В это время Карми, бывшая принцесса Карэна, приближалась к Карэйнвиру. Переход от замка Ралло до Карэйнвира заканчивался вовсе не так, как начинался: в путь Карми и Смирол вышли вдвоем, тогда они были еще одним целым, счастливой влюбленной парой, но тень отчуждения появилась между ними, когда Смирол рассказал о письме Тилины.

— Значит, они прилетели, — молвила Карми, задумчиво теребя меховую рукавичку. — Так скоро…

Смирол не понял ее печали, наоборот, он горел воодушевлением.

— Идем в долину Валлоа! — говорил он. — Интересно же…

— Нет, — покачала головой Карми. — Пошли к Пайре.

— Ладно, — согласился Смирол покладисто. — Пойдем сначала к Пайре.

Этот день — от сумерек до сумерек — промелькнул перед Карми как единый миг. Задумавшись, она не смотрела по сторонам, шла уставившись на кончики лыж, механически переставляя ноги.

Вечером Смирол развел костер и повесил над огнем котелок, в который набил снегу. Когда вода закипела, Карми насыпала в котелок несколько пригоршней покрытых замерзшим жиром шариков кеттохо — «сухого супа» — и повесила в пару над котелком окаменевшие от стужи лепешки.

Дни стояли безветренные, и Смирол, налаживая ночлег, ограничился тем, что нарубил гору веток со стоящих вокруг елей. Пока он деятельно наводил уют, Карми разминала ложкой в котелке слипшиеся шарики кеттохо и помешивала варево.

— Жутко хочу есть! — воскликнул Смирол, валясь на лапник.

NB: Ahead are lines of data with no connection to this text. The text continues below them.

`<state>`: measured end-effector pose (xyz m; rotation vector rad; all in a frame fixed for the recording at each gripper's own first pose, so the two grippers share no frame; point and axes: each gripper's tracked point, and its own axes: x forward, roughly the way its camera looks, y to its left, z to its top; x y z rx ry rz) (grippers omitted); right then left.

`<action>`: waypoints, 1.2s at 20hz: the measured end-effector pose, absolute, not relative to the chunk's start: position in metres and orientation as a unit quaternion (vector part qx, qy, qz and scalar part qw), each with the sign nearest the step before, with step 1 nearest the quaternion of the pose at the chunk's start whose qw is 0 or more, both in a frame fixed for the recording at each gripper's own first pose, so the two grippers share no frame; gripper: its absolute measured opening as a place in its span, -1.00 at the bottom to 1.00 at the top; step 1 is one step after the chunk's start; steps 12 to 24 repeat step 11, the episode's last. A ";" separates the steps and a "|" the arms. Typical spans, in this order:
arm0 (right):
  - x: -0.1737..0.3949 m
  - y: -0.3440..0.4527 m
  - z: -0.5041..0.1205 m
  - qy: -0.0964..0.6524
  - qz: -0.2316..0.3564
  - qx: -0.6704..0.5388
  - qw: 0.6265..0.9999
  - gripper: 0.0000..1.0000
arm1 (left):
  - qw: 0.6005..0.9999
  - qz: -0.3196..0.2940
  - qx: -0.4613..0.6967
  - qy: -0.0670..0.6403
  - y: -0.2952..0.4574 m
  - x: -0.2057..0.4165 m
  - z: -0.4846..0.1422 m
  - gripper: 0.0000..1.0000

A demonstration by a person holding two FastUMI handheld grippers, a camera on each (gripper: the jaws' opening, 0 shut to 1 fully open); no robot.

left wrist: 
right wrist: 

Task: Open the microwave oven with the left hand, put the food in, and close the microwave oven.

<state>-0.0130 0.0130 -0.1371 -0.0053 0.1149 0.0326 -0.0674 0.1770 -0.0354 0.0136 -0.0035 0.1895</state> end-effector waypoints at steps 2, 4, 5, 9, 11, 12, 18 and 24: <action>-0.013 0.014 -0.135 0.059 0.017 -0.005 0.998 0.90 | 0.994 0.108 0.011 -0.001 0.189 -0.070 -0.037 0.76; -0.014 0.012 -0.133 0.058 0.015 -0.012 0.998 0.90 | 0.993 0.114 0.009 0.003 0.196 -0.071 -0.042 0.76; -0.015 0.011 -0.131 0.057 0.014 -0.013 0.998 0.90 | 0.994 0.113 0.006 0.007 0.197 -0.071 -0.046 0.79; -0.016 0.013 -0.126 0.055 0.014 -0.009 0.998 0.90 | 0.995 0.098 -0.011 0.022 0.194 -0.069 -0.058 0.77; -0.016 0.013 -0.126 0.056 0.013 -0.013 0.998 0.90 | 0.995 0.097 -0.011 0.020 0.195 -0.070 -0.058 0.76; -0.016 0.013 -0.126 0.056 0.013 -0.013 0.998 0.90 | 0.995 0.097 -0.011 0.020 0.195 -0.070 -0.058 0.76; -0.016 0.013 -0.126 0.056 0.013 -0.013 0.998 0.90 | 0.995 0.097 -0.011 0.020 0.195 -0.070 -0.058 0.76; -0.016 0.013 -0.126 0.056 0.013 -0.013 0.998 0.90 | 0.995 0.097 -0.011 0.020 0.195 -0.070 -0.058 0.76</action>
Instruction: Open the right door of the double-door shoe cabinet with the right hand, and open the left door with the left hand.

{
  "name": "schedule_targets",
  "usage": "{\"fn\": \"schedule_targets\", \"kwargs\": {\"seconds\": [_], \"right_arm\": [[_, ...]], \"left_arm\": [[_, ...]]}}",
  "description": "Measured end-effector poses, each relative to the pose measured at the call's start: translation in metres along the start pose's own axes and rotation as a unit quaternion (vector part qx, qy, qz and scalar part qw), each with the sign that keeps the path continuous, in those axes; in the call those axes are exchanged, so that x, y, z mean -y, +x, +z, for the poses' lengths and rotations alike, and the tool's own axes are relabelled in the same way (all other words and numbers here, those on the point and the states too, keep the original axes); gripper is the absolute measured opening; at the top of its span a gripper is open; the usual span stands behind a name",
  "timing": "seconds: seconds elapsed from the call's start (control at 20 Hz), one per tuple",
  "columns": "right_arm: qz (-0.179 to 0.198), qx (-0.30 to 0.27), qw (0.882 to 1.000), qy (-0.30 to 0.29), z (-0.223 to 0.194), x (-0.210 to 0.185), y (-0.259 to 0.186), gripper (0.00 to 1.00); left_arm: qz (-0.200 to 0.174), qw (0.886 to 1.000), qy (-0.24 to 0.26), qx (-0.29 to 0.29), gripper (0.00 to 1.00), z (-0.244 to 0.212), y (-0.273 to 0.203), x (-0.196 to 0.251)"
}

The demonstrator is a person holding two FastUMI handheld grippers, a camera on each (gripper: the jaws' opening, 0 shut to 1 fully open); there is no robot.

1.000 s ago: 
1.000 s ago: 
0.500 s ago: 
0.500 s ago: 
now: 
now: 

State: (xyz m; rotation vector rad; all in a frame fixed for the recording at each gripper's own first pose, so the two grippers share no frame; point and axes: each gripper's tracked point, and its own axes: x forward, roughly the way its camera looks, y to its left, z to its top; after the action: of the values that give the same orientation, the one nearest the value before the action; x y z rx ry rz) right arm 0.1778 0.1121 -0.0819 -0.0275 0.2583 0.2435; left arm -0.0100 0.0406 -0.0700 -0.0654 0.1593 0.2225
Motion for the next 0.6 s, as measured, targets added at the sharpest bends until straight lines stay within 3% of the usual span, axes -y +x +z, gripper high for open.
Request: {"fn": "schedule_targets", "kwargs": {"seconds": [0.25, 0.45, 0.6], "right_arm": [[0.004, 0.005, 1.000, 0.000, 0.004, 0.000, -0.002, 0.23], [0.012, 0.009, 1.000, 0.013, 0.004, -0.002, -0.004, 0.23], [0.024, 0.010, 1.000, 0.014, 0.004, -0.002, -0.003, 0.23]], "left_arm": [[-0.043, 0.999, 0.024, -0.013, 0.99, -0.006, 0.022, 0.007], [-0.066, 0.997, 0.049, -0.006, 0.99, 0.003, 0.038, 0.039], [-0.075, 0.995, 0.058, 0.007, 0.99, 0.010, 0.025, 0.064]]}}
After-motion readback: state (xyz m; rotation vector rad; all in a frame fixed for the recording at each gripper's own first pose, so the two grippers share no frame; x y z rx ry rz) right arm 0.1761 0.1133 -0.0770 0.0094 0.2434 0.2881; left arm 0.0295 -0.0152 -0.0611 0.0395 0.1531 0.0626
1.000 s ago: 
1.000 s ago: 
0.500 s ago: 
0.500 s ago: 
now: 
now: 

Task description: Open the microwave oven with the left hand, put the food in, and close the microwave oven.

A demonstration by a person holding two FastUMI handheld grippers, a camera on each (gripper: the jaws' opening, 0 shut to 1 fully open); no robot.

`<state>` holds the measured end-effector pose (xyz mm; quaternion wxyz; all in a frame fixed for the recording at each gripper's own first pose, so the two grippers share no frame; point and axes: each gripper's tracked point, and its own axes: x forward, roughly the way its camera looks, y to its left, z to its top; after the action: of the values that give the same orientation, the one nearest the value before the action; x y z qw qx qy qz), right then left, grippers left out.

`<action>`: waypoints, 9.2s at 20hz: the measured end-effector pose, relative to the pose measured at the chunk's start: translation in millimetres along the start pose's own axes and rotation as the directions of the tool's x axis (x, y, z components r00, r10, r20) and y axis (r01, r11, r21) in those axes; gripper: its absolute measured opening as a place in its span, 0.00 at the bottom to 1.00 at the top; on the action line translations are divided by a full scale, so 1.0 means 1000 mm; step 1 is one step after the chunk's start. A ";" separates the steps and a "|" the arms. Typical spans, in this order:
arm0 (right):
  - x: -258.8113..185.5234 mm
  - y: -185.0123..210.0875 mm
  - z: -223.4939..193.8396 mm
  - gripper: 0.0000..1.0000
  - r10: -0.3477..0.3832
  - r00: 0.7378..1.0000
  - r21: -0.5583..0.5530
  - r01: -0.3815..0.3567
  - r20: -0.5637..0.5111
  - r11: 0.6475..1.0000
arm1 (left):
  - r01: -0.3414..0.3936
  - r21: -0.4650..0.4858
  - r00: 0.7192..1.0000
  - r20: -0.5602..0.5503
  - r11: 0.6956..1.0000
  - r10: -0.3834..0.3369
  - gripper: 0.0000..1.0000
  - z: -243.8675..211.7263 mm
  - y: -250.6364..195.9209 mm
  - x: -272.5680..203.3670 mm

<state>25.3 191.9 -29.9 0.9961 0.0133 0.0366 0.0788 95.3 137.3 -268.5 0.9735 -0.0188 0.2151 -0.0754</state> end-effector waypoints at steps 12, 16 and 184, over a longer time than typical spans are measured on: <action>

Карми протянула ему ложку и лепешку. Похлебка из кеттохо была не очень вкусной, зато очень жирной и очень горячей, да и не требовала почти никаких кулинарных навыков. Кому-то это кушанье могло бы показаться тошнотворным, но Карми уже давно привыкла есть что бог пошлет, да и Смирол тоже особой разборчивостью не отличался.

Перекусив, они начали устраиваться на ночлег. Смирол вытащил из мешков заячьи одеяла. Карми неспешно переобувалась, меняя дорожные сапоги на мяконькие чулочки из беличьего меха.

— Карми, простудишься, — окликнул ее Смирол. Он раздевался, развешивая свои вещи на. жердочках вокруг костра. Раздевшись догола, в одних шерстяных носках, он с победным кличем юркнул в одеяла.

Когда-то Карми сочла за жуткую экзотику рассказы о том, что хокарэмы даже в лютую стужу раздеваются на ночь, считая нездоровым спать в пропитанной за день потом одежде; теперь же она привыкла — быстро, стараясь не дышать, сбросила одежду, покидала на жерди у костра и бросилась под одеяла в горячие объятия Смирола.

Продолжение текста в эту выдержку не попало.